Exercise requirements: Starting at the line with "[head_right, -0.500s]" and going on through the line with "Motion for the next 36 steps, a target", reproduce each line in the records below exactly and nothing more.
--------
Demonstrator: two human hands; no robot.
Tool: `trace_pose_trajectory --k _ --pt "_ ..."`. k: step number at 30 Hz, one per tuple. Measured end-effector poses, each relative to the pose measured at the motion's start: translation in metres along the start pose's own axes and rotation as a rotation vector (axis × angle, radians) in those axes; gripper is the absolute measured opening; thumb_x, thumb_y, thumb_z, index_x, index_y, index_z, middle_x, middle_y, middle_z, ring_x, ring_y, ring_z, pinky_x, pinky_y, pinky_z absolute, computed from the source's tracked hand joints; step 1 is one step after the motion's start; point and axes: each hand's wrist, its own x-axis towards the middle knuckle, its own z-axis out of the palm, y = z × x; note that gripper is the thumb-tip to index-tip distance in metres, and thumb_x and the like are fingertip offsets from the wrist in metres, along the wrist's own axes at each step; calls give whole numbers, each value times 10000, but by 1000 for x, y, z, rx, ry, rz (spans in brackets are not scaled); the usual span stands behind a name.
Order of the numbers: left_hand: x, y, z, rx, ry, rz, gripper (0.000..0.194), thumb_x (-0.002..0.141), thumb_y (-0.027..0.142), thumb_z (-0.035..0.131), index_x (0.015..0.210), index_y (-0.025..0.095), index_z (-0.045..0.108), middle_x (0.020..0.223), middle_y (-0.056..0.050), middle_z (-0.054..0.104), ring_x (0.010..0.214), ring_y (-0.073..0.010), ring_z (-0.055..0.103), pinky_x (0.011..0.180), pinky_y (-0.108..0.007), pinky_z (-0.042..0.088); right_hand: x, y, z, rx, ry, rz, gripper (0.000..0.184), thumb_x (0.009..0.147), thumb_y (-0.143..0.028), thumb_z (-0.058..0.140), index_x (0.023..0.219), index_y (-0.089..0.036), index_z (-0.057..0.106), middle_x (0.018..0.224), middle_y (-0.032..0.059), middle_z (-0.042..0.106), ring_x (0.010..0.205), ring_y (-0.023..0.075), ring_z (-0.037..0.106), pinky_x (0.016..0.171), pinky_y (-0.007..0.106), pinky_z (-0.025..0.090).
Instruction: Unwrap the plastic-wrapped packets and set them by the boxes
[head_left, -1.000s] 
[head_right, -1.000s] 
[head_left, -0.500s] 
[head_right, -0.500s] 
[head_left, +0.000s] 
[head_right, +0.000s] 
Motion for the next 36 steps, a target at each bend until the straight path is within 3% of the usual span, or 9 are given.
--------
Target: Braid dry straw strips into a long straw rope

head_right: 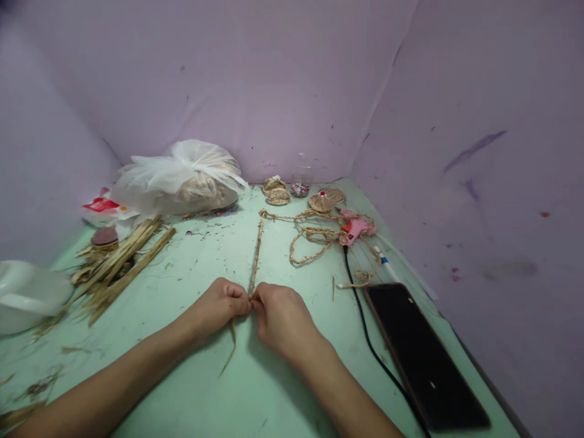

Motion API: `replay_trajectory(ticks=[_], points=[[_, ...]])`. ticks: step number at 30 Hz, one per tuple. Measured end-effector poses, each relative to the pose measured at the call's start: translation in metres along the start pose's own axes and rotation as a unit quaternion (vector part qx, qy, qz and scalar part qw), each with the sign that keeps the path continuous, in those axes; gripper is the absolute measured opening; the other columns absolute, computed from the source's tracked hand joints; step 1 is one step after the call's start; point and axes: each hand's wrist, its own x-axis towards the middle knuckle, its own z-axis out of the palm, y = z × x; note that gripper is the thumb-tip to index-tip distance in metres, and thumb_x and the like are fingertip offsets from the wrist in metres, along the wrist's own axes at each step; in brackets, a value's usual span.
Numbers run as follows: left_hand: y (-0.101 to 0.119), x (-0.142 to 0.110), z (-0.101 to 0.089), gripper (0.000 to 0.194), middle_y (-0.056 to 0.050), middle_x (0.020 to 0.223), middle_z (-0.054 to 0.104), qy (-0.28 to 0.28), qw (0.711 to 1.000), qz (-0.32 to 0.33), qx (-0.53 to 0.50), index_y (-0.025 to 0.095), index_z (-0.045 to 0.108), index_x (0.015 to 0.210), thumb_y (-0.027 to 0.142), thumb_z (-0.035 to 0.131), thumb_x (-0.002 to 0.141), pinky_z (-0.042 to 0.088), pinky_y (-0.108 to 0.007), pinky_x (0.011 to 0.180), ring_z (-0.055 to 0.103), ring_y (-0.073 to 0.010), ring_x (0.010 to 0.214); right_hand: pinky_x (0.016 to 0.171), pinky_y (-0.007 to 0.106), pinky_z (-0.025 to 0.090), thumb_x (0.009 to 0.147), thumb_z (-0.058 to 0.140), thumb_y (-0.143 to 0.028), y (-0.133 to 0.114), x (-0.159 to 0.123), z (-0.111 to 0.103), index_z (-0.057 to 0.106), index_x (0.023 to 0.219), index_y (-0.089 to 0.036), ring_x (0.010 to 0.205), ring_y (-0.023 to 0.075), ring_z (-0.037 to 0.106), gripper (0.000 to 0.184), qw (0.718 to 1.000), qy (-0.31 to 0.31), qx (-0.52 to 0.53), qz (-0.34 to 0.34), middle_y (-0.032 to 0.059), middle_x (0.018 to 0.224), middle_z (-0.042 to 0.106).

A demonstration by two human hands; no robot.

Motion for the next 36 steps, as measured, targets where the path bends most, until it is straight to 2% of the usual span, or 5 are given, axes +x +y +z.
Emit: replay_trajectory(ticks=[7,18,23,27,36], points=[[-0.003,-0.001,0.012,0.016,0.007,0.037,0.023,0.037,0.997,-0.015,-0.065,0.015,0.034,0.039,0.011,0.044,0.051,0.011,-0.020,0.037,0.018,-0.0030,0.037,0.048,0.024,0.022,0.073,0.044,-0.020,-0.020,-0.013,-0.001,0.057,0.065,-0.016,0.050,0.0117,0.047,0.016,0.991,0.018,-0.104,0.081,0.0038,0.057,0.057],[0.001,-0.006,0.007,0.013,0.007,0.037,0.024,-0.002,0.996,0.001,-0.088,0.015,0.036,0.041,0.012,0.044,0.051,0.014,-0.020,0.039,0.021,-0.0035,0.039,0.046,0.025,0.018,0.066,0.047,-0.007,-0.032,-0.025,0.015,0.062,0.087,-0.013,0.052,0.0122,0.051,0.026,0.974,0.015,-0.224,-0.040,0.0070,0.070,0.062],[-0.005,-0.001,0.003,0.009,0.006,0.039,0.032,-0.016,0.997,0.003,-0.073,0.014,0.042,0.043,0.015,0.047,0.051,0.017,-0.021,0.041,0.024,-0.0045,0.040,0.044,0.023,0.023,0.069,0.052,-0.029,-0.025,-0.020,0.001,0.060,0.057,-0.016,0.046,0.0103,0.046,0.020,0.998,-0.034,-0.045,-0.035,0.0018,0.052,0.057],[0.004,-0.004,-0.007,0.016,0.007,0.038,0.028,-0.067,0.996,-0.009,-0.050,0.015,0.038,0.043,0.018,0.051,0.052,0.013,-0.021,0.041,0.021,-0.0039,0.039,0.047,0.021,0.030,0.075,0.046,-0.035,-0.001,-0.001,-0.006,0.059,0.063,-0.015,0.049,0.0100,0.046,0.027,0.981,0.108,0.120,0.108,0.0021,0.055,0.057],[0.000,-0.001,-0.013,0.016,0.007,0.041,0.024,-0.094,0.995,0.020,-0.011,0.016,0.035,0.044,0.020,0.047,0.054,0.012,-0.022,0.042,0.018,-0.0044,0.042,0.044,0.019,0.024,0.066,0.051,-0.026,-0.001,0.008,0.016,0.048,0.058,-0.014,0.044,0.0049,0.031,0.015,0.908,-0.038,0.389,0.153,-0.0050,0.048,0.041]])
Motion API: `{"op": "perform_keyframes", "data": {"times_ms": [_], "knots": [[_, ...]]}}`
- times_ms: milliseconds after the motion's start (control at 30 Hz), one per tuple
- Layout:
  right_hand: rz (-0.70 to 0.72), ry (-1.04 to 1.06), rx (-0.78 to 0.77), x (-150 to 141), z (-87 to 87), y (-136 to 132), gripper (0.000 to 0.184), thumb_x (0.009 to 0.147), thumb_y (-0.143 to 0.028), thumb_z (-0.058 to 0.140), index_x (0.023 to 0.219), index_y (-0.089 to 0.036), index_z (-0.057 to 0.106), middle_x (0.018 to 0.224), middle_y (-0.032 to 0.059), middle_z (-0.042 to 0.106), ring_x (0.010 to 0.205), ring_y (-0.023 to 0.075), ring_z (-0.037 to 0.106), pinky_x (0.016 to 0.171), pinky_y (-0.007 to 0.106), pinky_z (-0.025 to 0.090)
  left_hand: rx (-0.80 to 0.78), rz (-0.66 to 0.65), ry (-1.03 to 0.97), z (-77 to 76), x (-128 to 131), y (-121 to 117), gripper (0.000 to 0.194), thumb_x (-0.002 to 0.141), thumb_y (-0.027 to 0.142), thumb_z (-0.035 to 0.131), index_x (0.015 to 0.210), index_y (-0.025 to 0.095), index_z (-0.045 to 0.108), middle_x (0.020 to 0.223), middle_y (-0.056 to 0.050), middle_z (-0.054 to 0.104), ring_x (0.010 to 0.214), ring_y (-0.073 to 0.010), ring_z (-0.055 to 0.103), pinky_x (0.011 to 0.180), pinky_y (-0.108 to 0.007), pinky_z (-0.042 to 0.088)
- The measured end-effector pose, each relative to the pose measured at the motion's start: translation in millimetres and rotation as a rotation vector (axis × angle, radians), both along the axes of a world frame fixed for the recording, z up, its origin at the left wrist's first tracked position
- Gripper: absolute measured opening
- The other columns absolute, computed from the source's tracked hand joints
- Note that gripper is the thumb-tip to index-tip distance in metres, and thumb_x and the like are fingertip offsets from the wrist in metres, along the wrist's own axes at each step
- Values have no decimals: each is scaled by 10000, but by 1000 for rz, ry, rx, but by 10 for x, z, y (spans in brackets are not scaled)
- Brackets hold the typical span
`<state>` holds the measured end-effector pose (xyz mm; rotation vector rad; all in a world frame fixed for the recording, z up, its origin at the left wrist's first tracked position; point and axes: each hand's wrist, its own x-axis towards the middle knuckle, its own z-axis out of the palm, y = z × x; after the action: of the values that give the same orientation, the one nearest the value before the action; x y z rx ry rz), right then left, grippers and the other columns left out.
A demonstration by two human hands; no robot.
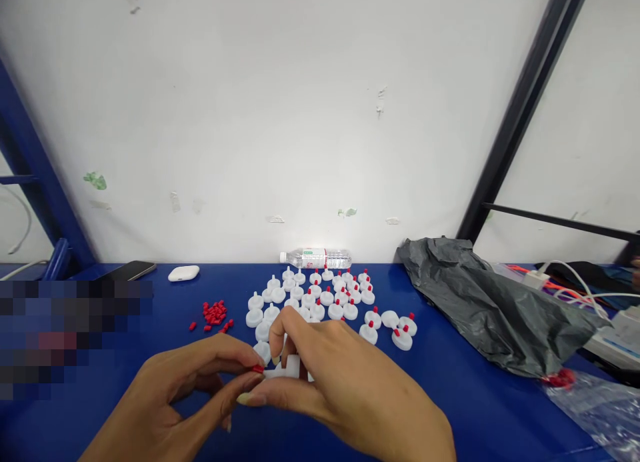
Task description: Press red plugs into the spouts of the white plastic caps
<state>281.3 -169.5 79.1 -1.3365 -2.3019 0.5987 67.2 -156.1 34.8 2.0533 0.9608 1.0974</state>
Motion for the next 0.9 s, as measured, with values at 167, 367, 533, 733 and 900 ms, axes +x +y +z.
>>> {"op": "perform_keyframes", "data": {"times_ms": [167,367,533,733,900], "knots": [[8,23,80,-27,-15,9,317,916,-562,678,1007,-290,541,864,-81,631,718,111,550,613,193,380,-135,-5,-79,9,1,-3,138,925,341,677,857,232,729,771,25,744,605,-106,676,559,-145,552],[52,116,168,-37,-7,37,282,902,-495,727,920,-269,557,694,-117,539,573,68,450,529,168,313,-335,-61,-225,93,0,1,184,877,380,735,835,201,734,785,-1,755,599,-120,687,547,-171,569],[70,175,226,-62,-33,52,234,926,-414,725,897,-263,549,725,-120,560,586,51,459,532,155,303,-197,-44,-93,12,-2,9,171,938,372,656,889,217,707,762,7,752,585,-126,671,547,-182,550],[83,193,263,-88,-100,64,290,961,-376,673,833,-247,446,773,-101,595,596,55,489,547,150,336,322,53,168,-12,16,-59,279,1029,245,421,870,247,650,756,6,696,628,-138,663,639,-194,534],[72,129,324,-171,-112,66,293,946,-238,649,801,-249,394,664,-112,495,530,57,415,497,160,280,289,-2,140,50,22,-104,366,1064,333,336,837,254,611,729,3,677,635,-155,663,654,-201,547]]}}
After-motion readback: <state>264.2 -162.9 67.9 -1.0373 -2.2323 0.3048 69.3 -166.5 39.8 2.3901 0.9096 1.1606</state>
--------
Your response:
[head_right, -0.500s] 
[head_left, +0.000s] 
[head_right, +0.000s] 
Motion for the next 36 steps, a target at each bend until the straight path is within 3% of the usual span, or 9 are given.

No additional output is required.